SICPA: Applied Technologies in Life Science
In line with its mission to Enable Trust through constant innovation, SICPA offers state-of-the-art technologies based on unique expertise that combines material and digital security features in several fields, such as Life Science.
Health security solutions developed by SICPA ensure the authenticity of pharmaceutical and medical products such as diagnostics, drugs, vaccines, medical equipment and key documents (test results, certificates, prescriptions), with the aim of helping authorities monitor and anticipate societal health risks, reinforcing their autonomy and enhancing health crises response systems.

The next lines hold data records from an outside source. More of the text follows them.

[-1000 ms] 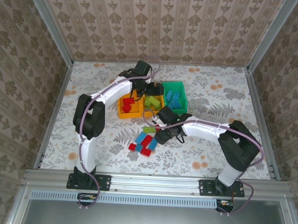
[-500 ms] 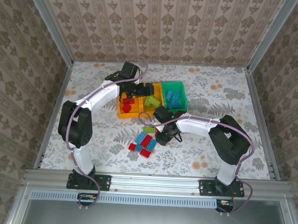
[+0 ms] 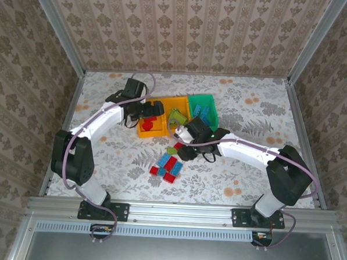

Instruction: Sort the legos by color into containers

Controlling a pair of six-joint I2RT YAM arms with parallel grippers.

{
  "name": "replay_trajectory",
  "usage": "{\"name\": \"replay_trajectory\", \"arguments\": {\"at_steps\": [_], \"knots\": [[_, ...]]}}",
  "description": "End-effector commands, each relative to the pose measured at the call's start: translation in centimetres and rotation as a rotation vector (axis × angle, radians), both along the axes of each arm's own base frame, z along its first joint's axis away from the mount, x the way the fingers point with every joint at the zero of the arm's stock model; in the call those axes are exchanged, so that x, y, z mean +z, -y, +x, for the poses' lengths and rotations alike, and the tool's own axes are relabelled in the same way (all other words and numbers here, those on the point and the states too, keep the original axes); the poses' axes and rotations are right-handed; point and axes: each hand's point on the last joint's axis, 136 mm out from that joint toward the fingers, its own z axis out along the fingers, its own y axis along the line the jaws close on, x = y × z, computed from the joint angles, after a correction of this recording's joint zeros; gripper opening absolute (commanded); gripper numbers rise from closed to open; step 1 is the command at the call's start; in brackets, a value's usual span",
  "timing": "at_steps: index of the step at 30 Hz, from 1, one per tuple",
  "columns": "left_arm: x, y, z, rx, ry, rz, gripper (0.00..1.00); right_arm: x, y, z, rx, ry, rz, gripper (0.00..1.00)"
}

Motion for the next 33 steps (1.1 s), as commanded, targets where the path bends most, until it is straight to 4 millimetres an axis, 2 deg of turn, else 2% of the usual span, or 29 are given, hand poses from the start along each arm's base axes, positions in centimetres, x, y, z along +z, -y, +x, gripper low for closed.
{"name": "replay_trajectory", "arguments": {"at_steps": [1, 5, 8, 12, 18, 21, 24, 27, 29, 30, 33], "knots": [[-0.1, -2.2, -0.5, 0.053, 0.014, 0.038, 0.94, 3.8, -4.4, 1.7, -0.013, -0.027, 0.253, 0.34], [-1.2, -4.8, -1.6, 0.122, -0.009, 0.062, 0.96, 5.2, -8.6, 3.7, -0.028, -0.120, 0.402, 0.33], [-1.6, -6.6, -2.5, 0.168, -0.016, 0.081, 0.97, 5.7, -10.9, 5.9, -0.071, -0.188, 0.475, 0.32], [-2.2, -8.7, -3.8, 0.223, -0.028, 0.108, 0.98, 5.6, -12.9, 8.9, -0.165, -0.279, 0.532, 0.31], [-3.5, -11.9, -6.8, 0.309, -0.064, 0.192, 0.99, 3.7, -12.9, 13.0, -0.366, -0.343, 0.497, 0.32], [-4.3, -12.9, -8.5, 0.350, -0.077, 0.211, 0.99, 3.2, -12.8, 14.0, -0.419, -0.345, 0.496, 0.32], [-5.0, -13.0, -9.8, 0.366, -0.087, 0.190, 0.99, 2.7, -12.7, 14.5, -0.449, -0.345, 0.477, 0.36], [-5.4, -12.7, -10.7, 0.358, -0.092, 0.169, 0.99, 2.3, -12.8, 14.9, -0.464, -0.351, 0.459, 0.43], [-5.5, -12.8, -11.2, 0.349, -0.092, 0.203, 0.99, 2.2, -12.9, 15.2, -0.464, -0.344, 0.462, 0.53], [-5.6, -12.8, -11.3, 0.342, -0.092, 0.221, 0.99, 2.2, -12.9, 15.3, -0.465, -0.341, 0.464, 0.55], [-5.5, -12.1, -11.7, 0.298, -0.091, 0.254, 1.00, 2.9, -13.0, 15.3, -0.458, -0.327, 0.484, 0.67]]}}
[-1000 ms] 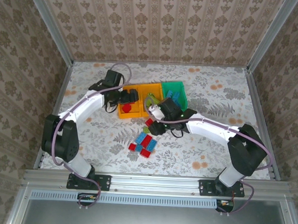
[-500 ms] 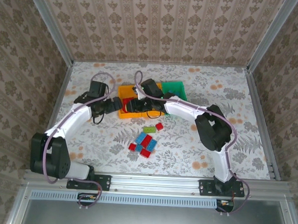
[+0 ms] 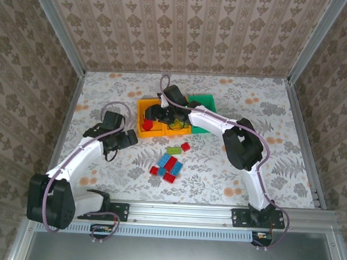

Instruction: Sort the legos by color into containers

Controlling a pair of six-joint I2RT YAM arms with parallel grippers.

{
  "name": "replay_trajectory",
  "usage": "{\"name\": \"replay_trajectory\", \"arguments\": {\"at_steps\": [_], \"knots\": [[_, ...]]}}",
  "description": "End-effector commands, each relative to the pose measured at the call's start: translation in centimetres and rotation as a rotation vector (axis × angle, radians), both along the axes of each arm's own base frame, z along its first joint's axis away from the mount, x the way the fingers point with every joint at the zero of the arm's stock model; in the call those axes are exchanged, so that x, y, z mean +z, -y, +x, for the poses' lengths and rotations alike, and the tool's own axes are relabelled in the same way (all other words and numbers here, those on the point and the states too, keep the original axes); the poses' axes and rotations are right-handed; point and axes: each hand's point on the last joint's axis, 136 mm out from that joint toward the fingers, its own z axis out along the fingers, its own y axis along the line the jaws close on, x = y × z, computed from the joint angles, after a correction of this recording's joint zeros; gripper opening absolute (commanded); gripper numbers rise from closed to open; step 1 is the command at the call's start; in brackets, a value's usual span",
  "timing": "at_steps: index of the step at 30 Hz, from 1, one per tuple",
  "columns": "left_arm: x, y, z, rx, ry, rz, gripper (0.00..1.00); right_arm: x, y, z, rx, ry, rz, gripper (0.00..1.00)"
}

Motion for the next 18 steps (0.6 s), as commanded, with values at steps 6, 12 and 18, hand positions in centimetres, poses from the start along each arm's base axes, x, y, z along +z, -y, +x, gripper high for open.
{"name": "replay_trajectory", "arguments": {"at_steps": [6, 12, 18], "knots": [[-0.8, 1.5, -1.0, -0.036, -0.019, 0.034, 1.00, 2.7, 0.2, -1.2, 0.007, 0.036, 0.033, 0.78], [-1.3, 2.5, -1.0, -0.055, -0.021, 0.024, 1.00, 1.8, 5.4, -4.5, -0.102, 0.040, -0.149, 0.77], [-1.3, 3.4, -0.9, -0.132, 0.005, 0.014, 1.00, -2.8, 13.5, -8.4, -0.414, -0.142, -0.248, 0.74]]}}
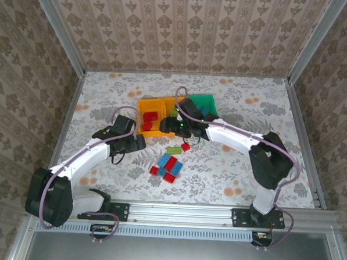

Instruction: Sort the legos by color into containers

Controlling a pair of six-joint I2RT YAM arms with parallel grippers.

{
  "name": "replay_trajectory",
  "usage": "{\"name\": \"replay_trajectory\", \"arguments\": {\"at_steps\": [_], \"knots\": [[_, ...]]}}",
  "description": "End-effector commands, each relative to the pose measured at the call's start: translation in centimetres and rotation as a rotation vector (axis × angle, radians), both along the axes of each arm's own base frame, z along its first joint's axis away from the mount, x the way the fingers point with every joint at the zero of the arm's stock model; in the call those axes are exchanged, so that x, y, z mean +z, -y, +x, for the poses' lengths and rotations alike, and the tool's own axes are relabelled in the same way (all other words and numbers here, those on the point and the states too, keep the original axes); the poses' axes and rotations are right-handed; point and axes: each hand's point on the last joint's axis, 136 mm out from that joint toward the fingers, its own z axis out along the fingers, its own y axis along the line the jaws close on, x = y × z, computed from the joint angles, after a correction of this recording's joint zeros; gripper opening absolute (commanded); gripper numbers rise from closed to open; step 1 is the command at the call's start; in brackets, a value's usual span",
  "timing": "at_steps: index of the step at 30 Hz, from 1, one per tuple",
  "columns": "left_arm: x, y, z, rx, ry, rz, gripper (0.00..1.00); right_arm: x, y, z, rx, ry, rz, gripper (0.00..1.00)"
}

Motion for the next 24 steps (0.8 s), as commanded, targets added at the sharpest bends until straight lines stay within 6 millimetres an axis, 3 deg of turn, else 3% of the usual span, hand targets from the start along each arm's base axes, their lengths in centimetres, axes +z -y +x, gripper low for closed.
{"name": "replay_trajectory", "arguments": {"at_steps": [1, 4, 8, 15, 24], "knots": [[-0.1, 0.5, 0.1, -0.051, 0.016, 0.002, 1.00, -3.2, 4.5, -1.7, -0.222, -0.104, -0.069, 0.74], [0.0, 1.0, 0.4, -0.075, 0.028, -0.007, 1.00, -5.2, 6.0, -3.0, -0.291, -0.175, -0.104, 0.74], [-0.1, 1.4, 0.5, -0.084, 0.029, -0.021, 1.00, -6.6, 6.2, -3.1, -0.342, -0.225, -0.120, 0.75], [-0.4, 1.1, 0.3, -0.085, 0.029, -0.008, 1.00, -8.0, 7.0, -2.8, -0.465, -0.276, -0.130, 0.75], [-0.4, 0.7, 0.7, -0.097, 0.052, 0.017, 1.00, -9.9, 6.6, -2.7, -0.528, -0.358, -0.122, 0.75]]}}
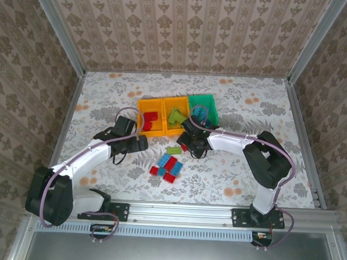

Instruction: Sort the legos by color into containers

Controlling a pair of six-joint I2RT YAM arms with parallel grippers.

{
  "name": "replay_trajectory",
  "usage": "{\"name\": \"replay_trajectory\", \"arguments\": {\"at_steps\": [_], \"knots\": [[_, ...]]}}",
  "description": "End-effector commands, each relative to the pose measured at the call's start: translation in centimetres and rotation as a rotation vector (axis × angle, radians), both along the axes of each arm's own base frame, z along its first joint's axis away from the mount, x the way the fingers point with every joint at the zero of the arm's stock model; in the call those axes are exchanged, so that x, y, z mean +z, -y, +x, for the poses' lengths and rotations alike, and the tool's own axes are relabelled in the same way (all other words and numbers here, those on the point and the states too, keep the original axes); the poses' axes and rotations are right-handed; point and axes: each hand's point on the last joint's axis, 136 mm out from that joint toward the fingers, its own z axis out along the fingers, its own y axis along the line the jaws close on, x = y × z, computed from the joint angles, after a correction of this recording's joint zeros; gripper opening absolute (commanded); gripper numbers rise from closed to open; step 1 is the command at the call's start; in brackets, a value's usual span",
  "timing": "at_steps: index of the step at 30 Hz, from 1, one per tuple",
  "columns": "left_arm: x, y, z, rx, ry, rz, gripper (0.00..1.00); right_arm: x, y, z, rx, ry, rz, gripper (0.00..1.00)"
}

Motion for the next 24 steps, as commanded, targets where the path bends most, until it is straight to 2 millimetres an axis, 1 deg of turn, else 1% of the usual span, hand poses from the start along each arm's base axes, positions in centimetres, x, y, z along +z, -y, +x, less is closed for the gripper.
{"name": "replay_trajectory", "arguments": {"at_steps": [1, 4, 9, 14, 18, 21, 22, 24], "knots": [[-0.1, -0.3, 0.2, -0.020, 0.020, 0.025, 1.00, -0.8, 0.3, 0.3, -0.060, -0.037, -0.019, 0.75], [0.0, -0.3, 0.5, -0.026, 0.025, 0.025, 1.00, -1.2, 0.6, 0.2, -0.067, -0.050, -0.035, 0.74], [0.2, -0.4, 0.9, -0.027, 0.031, 0.023, 1.00, -2.4, 1.3, -0.3, -0.063, -0.094, -0.056, 0.64], [0.0, -0.6, 0.9, -0.020, 0.026, 0.016, 1.00, -3.0, 2.7, -0.7, -0.023, -0.121, -0.110, 0.51], [0.0, -0.9, 0.8, -0.014, 0.026, 0.015, 1.00, -3.0, 4.3, -1.0, 0.008, -0.128, -0.171, 0.40], [0.0, -1.1, 0.7, -0.004, 0.026, 0.014, 1.00, -2.4, 5.6, -1.1, 0.026, -0.113, -0.224, 0.34], [-0.1, -1.2, 0.7, 0.001, 0.025, 0.013, 1.00, -2.0, 5.7, -0.9, 0.033, -0.093, -0.234, 0.32], [-0.1, -1.3, 0.7, 0.006, 0.027, 0.010, 1.00, -1.5, 6.6, -1.3, 0.052, -0.091, -0.277, 0.29]]}}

In addition to integrating physical and digital technologies to serialise and authenticate medical products, SICPA is also adopting concepts used in Life Sciences applications, levering MEMS, Inkjet and the most innovative Engineered DNA technologies.

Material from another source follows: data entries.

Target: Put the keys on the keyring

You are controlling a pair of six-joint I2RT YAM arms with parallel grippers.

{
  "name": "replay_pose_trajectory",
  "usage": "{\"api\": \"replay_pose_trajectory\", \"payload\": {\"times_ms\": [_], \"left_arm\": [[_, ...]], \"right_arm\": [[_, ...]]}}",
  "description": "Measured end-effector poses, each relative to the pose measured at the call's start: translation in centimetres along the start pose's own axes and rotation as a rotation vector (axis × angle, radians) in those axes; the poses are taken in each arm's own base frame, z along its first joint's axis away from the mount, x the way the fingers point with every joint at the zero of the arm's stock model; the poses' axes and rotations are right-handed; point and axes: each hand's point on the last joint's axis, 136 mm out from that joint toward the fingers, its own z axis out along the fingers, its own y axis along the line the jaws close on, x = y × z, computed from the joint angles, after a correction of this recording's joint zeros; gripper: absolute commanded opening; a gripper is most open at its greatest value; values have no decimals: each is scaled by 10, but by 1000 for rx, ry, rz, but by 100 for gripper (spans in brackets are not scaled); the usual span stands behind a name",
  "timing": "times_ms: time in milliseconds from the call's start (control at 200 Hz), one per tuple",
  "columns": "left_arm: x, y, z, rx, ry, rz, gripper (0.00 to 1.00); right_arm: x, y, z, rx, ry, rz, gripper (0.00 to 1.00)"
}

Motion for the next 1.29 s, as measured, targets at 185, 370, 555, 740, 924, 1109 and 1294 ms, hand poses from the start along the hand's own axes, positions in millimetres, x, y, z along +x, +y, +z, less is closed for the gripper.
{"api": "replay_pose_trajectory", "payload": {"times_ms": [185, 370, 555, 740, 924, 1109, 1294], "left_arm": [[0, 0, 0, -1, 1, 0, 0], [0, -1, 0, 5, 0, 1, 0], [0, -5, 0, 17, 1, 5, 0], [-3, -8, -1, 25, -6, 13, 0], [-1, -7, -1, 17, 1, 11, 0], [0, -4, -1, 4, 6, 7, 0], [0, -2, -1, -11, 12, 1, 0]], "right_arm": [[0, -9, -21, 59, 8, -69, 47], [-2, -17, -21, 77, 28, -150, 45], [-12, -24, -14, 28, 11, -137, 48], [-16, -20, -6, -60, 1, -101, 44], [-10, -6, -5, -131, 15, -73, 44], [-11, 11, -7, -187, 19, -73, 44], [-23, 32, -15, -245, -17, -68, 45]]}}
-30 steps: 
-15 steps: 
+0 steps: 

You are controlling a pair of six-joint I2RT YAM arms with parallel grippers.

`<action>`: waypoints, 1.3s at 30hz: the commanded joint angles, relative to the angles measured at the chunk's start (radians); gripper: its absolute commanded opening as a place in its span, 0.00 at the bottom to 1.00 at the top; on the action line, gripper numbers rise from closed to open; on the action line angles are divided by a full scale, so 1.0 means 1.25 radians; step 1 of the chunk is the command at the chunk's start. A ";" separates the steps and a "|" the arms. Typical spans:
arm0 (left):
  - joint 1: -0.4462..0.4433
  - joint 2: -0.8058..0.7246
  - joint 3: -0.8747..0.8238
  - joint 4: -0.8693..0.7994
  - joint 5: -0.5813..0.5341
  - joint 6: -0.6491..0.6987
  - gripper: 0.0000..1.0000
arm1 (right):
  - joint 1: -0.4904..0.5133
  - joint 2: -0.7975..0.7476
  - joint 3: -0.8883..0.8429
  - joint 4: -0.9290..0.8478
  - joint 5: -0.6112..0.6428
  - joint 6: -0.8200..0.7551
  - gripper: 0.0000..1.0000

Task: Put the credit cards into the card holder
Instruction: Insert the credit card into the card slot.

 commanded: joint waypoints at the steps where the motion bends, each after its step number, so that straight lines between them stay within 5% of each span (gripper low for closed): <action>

Liquid handling, spotting and automated dispensing of liquids in the sub-microlitre range is an essential step in many production processes, as well as in R&D applications. The production of biochips, lateral flow (or lab-on-a-chip devices), the printing of microarrays, and the fabrication of biosensors all require a precise and reliable handling of very small amounts of fluids.
SICPA, in its Italian Thermal Inkjet Centre of Excellence, provides the core competencies on microfluidics, together with the control of the interaction between ink and print head. This is a critical factor in thermal inkjet printing, as it allows new inks, such as bio-fluids, to better match both the functional behaviour and the printing performance of the device.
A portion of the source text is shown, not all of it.